The Atlantic article reminded me of a conversation with my mother. Mom lived in the mid twentieth century, growing up on a rural farm in North Carolina. When asked about the Great Depression she said that they never noticed it, as her family lived much the same as they always had. Her family was large. My grandparents had a son, and seven daughters. They lived by the plow. Mom remembered walking behind her father as he plowed with a mule, dropping seeds into the furrow. She recalled her dads delight upon the purchase of his first Ford tractor.
There were several inventions on the Atlantic’s list that were relevant to my mothers story: No 7 the internal combustion engine, No 10 the steam engine, No 19 industrial steel making (the Bessemer process) and No 30 the moldboard plow. It dawned upon me that these inventions continue to link me to my mother and her way of life.

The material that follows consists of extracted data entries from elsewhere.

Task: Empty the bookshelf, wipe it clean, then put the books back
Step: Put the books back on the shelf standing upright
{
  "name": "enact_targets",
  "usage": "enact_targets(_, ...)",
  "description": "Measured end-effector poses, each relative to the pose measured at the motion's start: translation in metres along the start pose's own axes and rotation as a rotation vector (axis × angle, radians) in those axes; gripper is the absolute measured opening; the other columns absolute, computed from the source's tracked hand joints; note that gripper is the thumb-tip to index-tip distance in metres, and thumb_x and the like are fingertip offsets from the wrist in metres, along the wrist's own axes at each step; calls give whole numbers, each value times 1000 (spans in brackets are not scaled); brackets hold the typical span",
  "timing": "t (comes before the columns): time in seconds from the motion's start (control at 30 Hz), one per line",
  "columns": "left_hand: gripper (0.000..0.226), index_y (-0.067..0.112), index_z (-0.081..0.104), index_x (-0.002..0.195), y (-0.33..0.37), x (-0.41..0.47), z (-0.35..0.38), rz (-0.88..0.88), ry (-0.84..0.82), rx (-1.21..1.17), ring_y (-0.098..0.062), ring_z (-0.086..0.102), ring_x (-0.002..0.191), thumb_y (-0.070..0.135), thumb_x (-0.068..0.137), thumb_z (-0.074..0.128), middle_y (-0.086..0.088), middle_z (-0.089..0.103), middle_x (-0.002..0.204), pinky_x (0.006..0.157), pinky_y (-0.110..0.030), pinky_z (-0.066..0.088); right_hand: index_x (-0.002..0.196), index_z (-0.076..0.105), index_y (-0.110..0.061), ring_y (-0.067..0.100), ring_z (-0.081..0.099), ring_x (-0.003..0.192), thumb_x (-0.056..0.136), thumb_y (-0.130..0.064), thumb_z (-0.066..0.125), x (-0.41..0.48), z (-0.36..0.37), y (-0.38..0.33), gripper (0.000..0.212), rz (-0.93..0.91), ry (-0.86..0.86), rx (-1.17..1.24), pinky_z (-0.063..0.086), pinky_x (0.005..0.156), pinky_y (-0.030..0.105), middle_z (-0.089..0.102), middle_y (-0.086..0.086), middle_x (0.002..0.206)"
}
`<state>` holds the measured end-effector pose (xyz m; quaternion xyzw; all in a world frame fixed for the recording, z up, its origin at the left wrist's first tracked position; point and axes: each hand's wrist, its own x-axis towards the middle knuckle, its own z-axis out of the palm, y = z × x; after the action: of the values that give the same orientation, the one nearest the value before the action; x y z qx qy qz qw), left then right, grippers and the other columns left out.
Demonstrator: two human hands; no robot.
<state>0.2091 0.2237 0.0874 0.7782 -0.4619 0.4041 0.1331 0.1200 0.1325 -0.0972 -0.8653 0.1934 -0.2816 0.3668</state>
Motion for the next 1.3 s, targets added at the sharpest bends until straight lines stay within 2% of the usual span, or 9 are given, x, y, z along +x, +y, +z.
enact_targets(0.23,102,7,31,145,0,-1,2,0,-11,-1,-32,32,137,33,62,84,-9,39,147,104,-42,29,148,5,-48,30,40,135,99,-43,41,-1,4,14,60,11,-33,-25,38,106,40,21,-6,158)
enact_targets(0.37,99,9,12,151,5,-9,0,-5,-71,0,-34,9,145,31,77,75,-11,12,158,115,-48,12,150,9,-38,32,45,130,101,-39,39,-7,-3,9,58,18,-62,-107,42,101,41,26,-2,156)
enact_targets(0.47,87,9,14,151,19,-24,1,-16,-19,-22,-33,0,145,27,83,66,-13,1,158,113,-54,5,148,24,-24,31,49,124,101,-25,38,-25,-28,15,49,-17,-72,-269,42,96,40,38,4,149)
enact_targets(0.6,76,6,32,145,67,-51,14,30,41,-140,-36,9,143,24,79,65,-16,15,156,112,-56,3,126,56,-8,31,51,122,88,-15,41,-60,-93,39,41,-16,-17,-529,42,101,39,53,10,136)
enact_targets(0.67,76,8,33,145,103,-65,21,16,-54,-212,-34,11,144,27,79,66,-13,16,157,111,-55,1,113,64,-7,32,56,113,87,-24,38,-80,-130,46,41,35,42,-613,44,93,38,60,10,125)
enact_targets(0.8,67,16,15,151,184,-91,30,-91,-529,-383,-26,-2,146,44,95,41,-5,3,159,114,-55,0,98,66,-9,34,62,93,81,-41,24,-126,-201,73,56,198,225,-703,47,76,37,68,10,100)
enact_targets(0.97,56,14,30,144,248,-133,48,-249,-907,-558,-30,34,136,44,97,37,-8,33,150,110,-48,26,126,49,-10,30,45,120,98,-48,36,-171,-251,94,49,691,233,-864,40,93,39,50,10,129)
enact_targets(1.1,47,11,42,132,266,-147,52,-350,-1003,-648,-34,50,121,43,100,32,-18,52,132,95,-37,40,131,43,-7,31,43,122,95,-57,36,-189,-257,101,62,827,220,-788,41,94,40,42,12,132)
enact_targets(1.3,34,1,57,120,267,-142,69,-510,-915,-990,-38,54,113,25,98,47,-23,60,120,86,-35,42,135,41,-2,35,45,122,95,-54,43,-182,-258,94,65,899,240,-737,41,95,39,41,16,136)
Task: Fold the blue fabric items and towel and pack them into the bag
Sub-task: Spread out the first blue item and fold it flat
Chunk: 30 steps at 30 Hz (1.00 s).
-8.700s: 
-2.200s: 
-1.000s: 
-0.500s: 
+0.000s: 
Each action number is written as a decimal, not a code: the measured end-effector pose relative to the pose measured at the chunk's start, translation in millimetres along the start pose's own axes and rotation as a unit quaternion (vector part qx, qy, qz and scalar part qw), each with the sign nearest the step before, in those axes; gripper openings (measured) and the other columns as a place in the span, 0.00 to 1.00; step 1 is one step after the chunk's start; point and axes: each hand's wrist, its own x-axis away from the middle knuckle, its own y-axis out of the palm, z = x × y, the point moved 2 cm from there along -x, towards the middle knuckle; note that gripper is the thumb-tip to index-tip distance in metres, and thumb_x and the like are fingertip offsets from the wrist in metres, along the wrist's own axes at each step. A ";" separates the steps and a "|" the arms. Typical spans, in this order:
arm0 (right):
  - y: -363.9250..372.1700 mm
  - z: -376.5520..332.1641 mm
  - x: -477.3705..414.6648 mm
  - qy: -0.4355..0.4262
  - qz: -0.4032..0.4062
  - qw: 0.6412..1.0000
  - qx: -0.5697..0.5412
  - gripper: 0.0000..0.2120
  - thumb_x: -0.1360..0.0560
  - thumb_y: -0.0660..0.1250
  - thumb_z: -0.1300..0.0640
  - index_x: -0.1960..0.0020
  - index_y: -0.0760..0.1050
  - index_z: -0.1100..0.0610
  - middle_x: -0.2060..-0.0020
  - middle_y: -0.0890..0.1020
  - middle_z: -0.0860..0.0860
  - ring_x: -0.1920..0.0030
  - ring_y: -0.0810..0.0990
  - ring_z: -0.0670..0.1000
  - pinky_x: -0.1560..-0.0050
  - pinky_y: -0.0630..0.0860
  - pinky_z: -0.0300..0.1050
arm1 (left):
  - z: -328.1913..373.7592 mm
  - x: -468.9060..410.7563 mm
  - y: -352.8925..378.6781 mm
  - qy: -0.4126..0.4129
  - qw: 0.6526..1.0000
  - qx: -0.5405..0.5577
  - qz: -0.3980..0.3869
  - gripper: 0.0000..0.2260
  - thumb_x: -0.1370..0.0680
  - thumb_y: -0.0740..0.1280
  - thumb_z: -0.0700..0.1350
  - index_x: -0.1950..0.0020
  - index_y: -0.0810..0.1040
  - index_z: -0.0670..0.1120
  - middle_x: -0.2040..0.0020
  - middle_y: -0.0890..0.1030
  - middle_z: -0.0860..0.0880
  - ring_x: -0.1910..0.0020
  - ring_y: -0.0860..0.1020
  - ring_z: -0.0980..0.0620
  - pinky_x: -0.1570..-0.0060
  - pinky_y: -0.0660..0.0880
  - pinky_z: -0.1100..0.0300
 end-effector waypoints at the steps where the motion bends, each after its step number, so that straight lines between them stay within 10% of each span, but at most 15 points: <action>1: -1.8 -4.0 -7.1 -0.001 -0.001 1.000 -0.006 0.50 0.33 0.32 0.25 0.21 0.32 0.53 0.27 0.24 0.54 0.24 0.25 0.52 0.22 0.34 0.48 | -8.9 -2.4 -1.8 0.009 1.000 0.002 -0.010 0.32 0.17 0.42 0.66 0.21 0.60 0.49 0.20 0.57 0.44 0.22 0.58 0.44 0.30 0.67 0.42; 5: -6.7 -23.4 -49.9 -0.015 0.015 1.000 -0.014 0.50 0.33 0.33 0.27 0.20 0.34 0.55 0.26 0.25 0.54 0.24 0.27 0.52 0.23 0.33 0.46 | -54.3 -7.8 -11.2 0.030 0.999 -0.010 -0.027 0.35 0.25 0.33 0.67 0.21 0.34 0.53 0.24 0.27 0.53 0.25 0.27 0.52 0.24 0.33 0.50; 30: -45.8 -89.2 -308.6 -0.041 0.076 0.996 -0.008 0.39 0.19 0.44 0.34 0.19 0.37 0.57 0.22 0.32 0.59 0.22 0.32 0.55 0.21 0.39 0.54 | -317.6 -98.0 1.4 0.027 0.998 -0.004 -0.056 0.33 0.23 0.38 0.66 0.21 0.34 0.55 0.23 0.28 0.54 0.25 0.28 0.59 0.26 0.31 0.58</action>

Without the sharpened steel edge of a plow there would not be enough to eat. Humanity would be exponentially fewer in number. I was reminded of this as I examined my five and a half horsepower roto-tiller, powered by a Briggs and Stratton engine. This is the suburban gardener’s tractor. Without the rotating tines of the little machine, driven by gasoline and air mixed to be ignited by an electrical spark, I would be hard pressed to dig up my smallish patch of ground by hand. The twelve tomato plants, and the twelve squash and cucumber plants would not be nearly as productive without the machinery to harness the ancient sun-power stored in gasoline.
Not only do we eat better, but we have time left over for other things. It’s certain that my little garden will produce a surplus and some will be given away. Life is made “better” materially and culturally.
However it would be premature to begin to celebrate the inevitability of progress, the certainty that things will get better for everyone, in every way. The same technological advances, steel making, engineering and mechanization have been put to work for other purposes. Perhaps it would be best if we resist the temptation to rationalize what our eyes see…..just confess that the truth of the matter is right in front of our eyes. The more things change, the more they remain the same. “Progress” depends on where you happen to be.
When I think of the sweep of history, all that we humans have accomplished I want to build an altar to pay homage to the human spirit. Then something like this artillery piece hurling death into a city, prompts me to curtail my enthusiasm.